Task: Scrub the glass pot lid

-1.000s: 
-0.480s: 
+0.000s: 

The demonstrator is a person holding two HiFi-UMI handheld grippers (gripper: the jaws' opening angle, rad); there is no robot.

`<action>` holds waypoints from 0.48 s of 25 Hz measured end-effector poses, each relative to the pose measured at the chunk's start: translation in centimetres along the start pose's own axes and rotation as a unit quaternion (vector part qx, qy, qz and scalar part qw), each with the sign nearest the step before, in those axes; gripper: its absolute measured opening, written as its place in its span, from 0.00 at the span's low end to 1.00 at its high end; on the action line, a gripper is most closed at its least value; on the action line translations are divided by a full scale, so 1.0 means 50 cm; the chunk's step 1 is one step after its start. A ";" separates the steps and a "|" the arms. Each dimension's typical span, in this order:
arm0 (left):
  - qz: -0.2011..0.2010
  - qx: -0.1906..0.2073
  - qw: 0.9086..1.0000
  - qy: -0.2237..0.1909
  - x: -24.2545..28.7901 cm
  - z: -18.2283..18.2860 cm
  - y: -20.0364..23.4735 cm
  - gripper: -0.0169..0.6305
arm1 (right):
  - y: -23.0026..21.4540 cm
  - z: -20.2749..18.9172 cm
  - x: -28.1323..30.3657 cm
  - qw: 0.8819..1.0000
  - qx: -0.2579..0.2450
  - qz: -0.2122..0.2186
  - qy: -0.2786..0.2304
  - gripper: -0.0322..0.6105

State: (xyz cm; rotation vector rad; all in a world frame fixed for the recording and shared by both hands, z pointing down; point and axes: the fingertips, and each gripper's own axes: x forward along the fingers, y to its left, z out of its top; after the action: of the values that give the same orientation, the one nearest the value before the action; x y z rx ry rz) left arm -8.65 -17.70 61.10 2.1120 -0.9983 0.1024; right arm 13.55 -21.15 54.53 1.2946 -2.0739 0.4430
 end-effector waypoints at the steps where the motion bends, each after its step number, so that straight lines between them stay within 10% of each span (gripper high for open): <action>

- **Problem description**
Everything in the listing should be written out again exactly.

- **Written response**
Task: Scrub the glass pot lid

-1.000s: 
-0.480s: 
+0.000s: 

The demonstrator is a person holding two HiFi-UMI handheld grippers (gripper: the jaws' opening angle, rad); there is no robot.

`<action>` holds waypoints from 0.48 s of 25 Hz measured end-effector poses, each relative to the pose measured at the chunk's start: translation in centimetres along the start pose's own axes and rotation as a unit quaternion (vector part qx, qy, qz and scalar part qw), each with the sign nearest the step before, in those axes; gripper: its absolute measured opening, written as its place in its span, from 0.00 at the span's low end to 1.00 at its high end; on the action line, a gripper is most closed at its least value; on the action line translations are divided by a full scale, so 1.0 means 50 cm; the chunk's step 1 is one step after its start. A ";" separates the steps and a "|" the arms. Each dimension's typical span, in this order:
arm0 (left):
  - qz: -0.2011..0.2010
  - qx: -0.1906..0.2073
  - qw: 0.9086..1.0000
  - qy: -0.2237..0.1909
  - x: -24.2545..28.7901 cm
  - z: -18.2283..18.2860 cm
  - y: -20.0364..23.4735 cm
  - gripper: -0.0169..0.6305
arm1 (right):
  - y: -23.0026..21.4540 cm
  - z: -20.2749..18.9172 cm
  - x: -28.1323..30.3657 cm
  - qw: 0.8819..1.0000
  - qx: -0.2579..0.2450
  - qz: -0.2122..0.2186
  - qy: -0.2786..0.2304
  - gripper: -0.0322..0.6105

State: (xyz cm; rotation vector rad; all in a world frame fixed for the recording and shared by both hands, z pointing down; point and axes: the fingertips, and each gripper's own axes: x forward along the fingers, y to its left, z out of its top; after the action: of the values that give the same orientation, the one nearest the value before the action; x y z rx ry rz) left arm -8.65 -17.70 61.10 2.1120 -0.9983 0.1024; right arm 13.55 -21.15 54.53 1.2946 -2.0739 0.4430
 end-effector waypoints at the steps where the motion bends, each after its step number, so that straight lines between them stay within 10% of each span (gripper high for open): <action>

What the exercise asked for is now done.